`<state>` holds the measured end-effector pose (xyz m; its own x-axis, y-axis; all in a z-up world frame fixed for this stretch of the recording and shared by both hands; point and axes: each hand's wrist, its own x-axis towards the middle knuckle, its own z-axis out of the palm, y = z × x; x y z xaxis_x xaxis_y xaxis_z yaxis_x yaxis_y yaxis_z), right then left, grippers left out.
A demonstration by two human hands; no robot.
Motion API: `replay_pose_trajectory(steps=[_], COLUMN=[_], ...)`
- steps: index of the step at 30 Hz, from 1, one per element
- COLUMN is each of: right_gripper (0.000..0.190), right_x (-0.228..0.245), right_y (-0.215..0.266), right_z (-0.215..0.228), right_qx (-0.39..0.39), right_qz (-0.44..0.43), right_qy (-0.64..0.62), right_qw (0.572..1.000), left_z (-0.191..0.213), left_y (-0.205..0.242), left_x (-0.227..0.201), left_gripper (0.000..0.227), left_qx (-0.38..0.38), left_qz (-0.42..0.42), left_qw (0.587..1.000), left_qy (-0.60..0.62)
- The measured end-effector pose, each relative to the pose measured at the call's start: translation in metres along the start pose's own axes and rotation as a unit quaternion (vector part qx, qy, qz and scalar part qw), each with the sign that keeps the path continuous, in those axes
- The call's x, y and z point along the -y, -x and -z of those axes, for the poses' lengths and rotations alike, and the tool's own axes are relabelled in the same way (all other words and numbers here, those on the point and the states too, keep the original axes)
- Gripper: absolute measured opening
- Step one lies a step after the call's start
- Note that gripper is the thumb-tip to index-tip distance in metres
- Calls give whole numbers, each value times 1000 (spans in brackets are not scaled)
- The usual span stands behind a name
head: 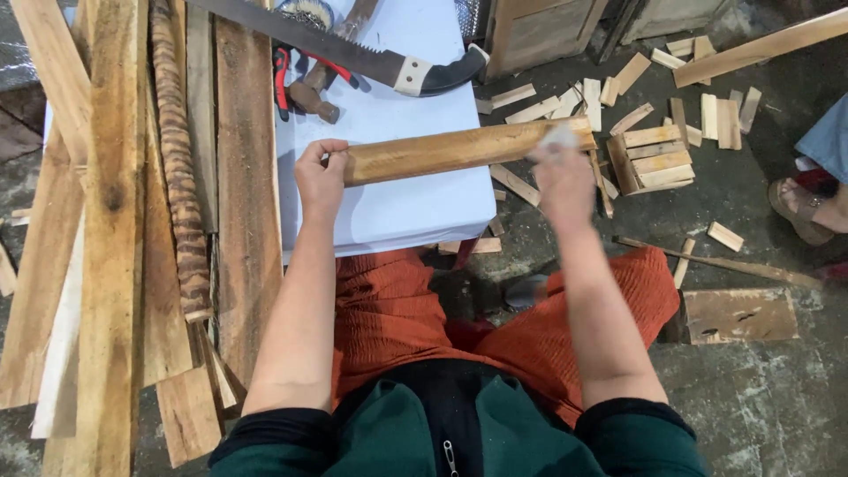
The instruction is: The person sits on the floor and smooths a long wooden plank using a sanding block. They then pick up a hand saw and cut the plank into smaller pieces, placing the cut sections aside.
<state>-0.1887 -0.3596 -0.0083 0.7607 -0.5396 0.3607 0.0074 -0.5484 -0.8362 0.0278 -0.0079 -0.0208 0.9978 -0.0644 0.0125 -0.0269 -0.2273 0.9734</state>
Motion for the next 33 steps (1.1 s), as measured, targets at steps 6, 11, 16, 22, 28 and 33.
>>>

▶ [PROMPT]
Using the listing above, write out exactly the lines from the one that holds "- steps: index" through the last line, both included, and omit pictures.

▶ [WORKED SOLUTION]
- steps: index of the step at 30 Hz, from 1, one per element
- COLUMN is each of: right_gripper (0.000..0.190), right_x (-0.228..0.245), right_y (-0.215..0.266), right_z (-0.215..0.228), right_qx (-0.39..0.39), right_qz (-0.44..0.43), right_qy (-0.64..0.62), right_qw (0.572..1.000), left_z (-0.191..0.213), left_y (-0.205..0.242), left_x (-0.227..0.201), left_gripper (0.000..0.227), left_qx (-0.38..0.38), left_qz (-0.42..0.42), left_qw (0.587..1.000), left_qy (-0.60..0.62)
- The measured end-effector pose, each relative to the pose measured at the call's start: translation in metres along the start pose's own axes and rotation as a unit quaternion (vector part qx, qy, qz and scalar part qw), each with the sign that keeps the path continuous, in those axes
- The call's x, y and z point along the -y, -x and -z of those axes, for the poses' lengths and rotations alike, and the tool's own axes are relabelled in the same way (all other words and numbers here, those on the point and the states too, keep the original axes)
- Gripper: absolute measured opening
- Step one lies a step after the call's start
- Note that gripper is the thumb-tip to index-tip distance in metres
- Calls give whole numbers, each value times 1000 (spans in brackets are not scaled)
- The usual span stands behind a name
head: 
The instruction is: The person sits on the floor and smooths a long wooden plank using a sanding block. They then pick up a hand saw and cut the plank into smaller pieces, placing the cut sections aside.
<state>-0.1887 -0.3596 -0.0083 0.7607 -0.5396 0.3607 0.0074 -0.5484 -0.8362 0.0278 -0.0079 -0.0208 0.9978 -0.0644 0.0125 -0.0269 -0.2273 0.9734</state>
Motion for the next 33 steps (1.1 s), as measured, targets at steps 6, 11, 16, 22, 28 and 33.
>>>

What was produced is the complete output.